Brazil 2014 started with a bang and a flurry of group game goals, though the tournament somewhat petered out in the knockout stages as nerves and disjointed football took hold.
Nevertheless, this is still arguably the most exciting tournament in recent memory and there has been many a surprise along the way - most notably, of course, champions Spain being dispatched in the group stages.
Along with Spain, here is a list of three other sides who failed to impress in Brazil, but should be a lot stronger during the next World Cup in Russia:
For a country with a population of less than eight million people, Switzerland have a surprising number of young, exciting and technical footballers at their disposal.
Although they did not quite have the quality to mount a serious World Cup challenge, the likes of Ricardo Rodriguez and Xerdhan Shaqiri (dubbed the 'Alpine Messi') revealed to the world why all the hype around them is justified.
Like Shaqiri and Rodriguez, other key members of the squad such as Granit Xhaka and Josip Drmic will have another four years of experience playing in Europe's top leagues come Russia 2018 and will surely have improved their game.
When this is coupled with the sudden success of the U-21 side and another four years of learning to play with one another, it becomes entirely conceivable that Switzerland could field a wonderfully talented side at the next World Cup.
The fact that such a small country can produce such an exciting talent like Xherdan Shaqiri puts the English system to shame.
Belgium were tipped to be one of the dark horses at this summer's tournament, but were unfortunately rather uninspiring on their way to a quarter-final exit against Argentina.
Many of their star players who sparkle for their clubs week-in, week-out simply didn't perform at the World Cup and this was a huge disappointment for fans and neutrals alike.
Despite all of their successes at club level, some members of the squad are still comparatively raw and need more years of experience under their belts.
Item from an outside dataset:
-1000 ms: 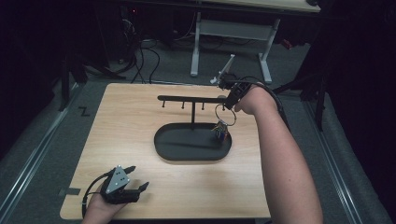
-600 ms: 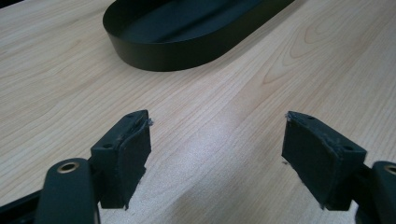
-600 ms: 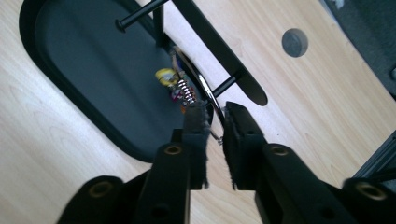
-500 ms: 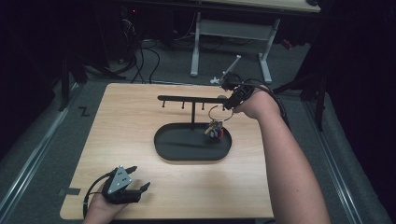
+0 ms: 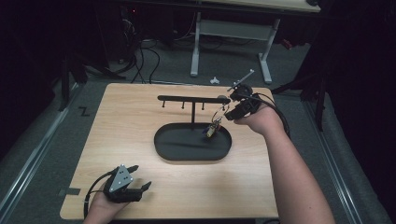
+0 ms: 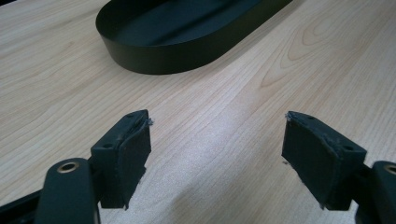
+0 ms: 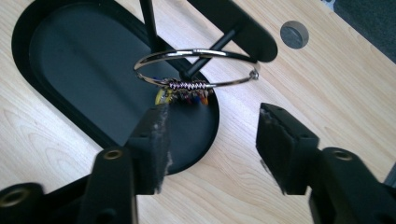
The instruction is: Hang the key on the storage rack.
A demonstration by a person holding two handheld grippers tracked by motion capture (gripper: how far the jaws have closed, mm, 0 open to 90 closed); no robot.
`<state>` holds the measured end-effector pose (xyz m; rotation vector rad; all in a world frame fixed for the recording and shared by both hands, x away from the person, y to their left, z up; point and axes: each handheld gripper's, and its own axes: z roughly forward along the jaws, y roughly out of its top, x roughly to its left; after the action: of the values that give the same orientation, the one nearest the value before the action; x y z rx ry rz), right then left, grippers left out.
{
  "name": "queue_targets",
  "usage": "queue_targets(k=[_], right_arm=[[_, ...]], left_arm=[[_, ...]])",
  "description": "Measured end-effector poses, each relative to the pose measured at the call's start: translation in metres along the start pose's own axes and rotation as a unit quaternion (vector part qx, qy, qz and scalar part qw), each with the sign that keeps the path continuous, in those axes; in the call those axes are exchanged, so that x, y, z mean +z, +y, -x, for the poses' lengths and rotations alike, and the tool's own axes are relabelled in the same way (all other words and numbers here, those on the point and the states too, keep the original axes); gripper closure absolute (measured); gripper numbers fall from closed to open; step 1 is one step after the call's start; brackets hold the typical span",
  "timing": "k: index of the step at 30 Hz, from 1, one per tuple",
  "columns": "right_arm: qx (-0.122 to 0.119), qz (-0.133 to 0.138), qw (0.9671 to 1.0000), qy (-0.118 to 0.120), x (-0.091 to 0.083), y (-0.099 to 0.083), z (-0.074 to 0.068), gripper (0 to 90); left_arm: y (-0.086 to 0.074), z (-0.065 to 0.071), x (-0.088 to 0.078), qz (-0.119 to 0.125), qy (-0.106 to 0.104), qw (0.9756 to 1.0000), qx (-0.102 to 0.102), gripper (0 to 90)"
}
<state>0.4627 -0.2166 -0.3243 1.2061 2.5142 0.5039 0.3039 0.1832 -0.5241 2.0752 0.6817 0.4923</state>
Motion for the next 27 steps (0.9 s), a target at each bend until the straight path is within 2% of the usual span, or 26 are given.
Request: queue_targets(k=[5,8,11,15,20,22,23,24,25,27], right_arm=[[0.013,0.009,0.9999,-0.005,0.008,-0.013,-0.001,38.1],[0.026,0.025,0.9993,-0.002,0.011,-0.02,-0.003,37.0],[0.029,0.038,0.9989,0.0,0.016,-0.027,-0.008,34.4],[0.019,0.062,0.9979,-0.005,0.023,-0.037,-0.017,32.0],[0.027,0.092,0.9954,-0.006,0.032,-0.051,-0.025,24.7],[0.042,0.104,0.9936,-0.015,0.036,-0.057,-0.028,20.4],[0.049,0.096,0.9932,-0.043,0.04,-0.059,-0.032,16.2],[0.042,0.092,0.9933,-0.056,0.043,-0.06,-0.033,13.8],[0.039,0.095,0.9929,-0.06,0.045,-0.063,-0.035,13.8],[0.052,0.112,0.991,-0.052,0.05,-0.072,-0.038,12.9]], left_arm=[[0.0,0.0,0.001,-0.002,0.0,1.0,0.001,24.2],[0.0,0.001,0.001,-0.002,0.0,1.0,0.001,24.2],[0.001,0.001,0.001,-0.001,0.001,1.0,0.003,24.2],[0.001,0.001,0.002,-0.001,0.002,1.0,0.004,24.2],[0.001,0.003,0.001,0.002,0.002,1.0,0.007,24.2],[0.001,0.003,0.001,0.001,0.003,1.0,0.007,24.1],[0.001,0.003,0.002,0.0,0.003,1.0,0.008,24.2],[0.001,0.003,0.002,-0.002,0.002,1.0,0.009,24.2],[0.001,0.003,0.002,-0.001,0.003,0.9999,0.011,24.2],[0.001,0.004,0.002,-0.001,0.002,0.9999,0.012,24.2]])
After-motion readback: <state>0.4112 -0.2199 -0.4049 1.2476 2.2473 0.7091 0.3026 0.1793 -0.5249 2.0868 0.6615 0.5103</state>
Nevertheless, the squad have age on their side. The majority of their star players are still in their early-twenties and will be in the prime of their careers in Russia. Even captain Vincent Kompany will only be 32 at the time, so almost the entire first XI has another four years to improve and perfect their game.
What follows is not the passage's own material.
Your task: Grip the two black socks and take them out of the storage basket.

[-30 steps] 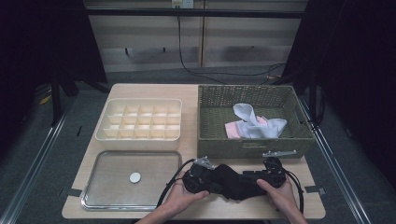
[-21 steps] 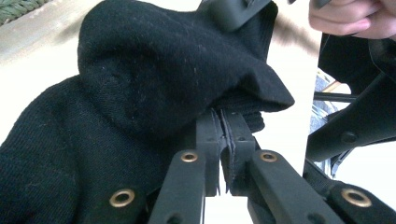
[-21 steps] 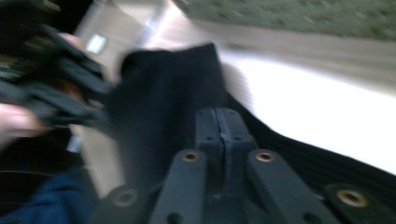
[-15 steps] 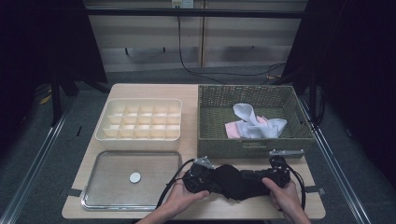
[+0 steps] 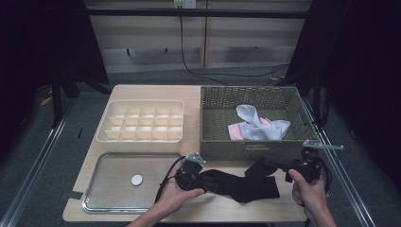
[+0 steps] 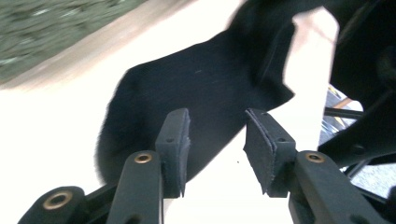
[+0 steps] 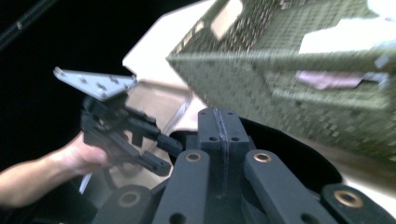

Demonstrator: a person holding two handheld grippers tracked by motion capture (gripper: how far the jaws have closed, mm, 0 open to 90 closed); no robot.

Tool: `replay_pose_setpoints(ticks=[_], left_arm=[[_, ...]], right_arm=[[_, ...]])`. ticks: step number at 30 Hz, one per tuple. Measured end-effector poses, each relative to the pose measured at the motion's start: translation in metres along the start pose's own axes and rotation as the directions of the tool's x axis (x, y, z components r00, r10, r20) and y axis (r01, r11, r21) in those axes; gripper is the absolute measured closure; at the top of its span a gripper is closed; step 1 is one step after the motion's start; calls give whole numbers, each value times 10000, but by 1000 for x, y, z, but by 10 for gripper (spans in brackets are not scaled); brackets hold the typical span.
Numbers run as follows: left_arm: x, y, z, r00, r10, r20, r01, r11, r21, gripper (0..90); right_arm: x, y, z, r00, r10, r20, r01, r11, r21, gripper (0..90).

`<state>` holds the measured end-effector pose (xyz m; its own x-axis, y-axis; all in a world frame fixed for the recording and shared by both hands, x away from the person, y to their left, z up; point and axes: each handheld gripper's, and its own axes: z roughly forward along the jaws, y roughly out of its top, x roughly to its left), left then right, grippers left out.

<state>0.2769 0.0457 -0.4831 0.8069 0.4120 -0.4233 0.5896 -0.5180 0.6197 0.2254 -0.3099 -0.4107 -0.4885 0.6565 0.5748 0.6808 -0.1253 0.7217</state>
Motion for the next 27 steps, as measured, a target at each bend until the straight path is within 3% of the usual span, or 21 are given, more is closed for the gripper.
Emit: replay_pose_setpoints(ticks=[2, 4, 7, 10, 15, 19, 27], left_arm=[[3, -2, 0, 9999, -48, -116, 49, 10000, 73, 580], [4, -3, -1, 9999, -79, -114, 80, 10000, 55, 576], [6, -4, 1, 9995, -139, -298, 144, 9998, 152, 556], [6, -6, 4, 9994, -89, -321, 101, 9992, 391, 556], [4, -9, 0, 9997, -84, -245, 98, 9983, 571, 532], [3, -8, -5, 9998, -75, -194, 80, 9996, 265, 529], [5, -7, -8, 9996, -160, -223, 162, 9998, 105, 522]], right_arm=[[2, 3, -5, 9994, -195, 297, 198, 9997, -112, 892], [2, 1, -6, 9994, -172, 297, 180, 9994, -293, 891], [0, -8, 5, 9994, -113, 329, 114, 9999, -46, 892], [-2, -20, 22, 9998, 93, 164, -98, 9995, 316, 891], [6, -37, 44, 10000, 35, -5, -34, 9933, 1158, 891], [10, -48, 53, 9999, -73, 119, 52, 9848, 1735, 890], [8, -73, 59, 9996, 253, 144, -280, 9694, 2441, 887]])
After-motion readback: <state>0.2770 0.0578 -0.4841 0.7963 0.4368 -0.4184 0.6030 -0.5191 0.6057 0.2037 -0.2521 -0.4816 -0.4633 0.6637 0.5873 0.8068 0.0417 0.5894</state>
2014 may have been a little bit too soon for Belgium, but by Euro 2016 and World Cup 2018 this team could be unstoppable.
Many England fans thought, or rather hoped, that lower expectations would help England during Brazil 2014, but in reality it was always a forlorn optimism as they ended the tournament with two losses and a draw.
Nonetheless, this was the first major international tournament for a very long time in which something genuinely different was attempted - the old guard were dropped for a younger generation of England players.
Although England are not blessed with the same depth of quality in youngsters as Spain and Germany, many of the first teamers from this summer already play a vitally important role for their clubs and can only improve between now and 2018.
Luke Shaw, Daniel Sturridge, Ross Barkley and Raheem Sterling have the potential to become world-beaters over the next four years. It is up to their club managers and Roy Hodgson to get them on the right track leading up to Euro 2016 and the next World Cup.
Despite the fact that it was evident that Spain's best years were behind them before the World Cup started, nobody expected them to crash out of the tournament as badly as they did.
Nevertheless, Spain still have quality in depth that many other nations simply cannot compare with.
A new Spanish golden generation lies-in-waiting, but coach Vincent Del Bosque needs to be brave enough to cast off the likes of Xavi and Fernando Torres and replace them with Asier Illarmendi and Iker Muniain.
As ever, the Spanish have a wealth of young, quality players who did not even make their squad and this only bodes well for the future. A list of names including Carvajal, Amat, Muniain, Deulofeu and Morata from their last U-21 game is ominous indeed.
It is inconceivable that Spain will perform as badly as they did this year in 2018. With the youngsters they have at their disposal, they could even bounce back and win the tournament.
Given the players at their disposal, a new Spanish golden generation could be almost ready to take the world by storm.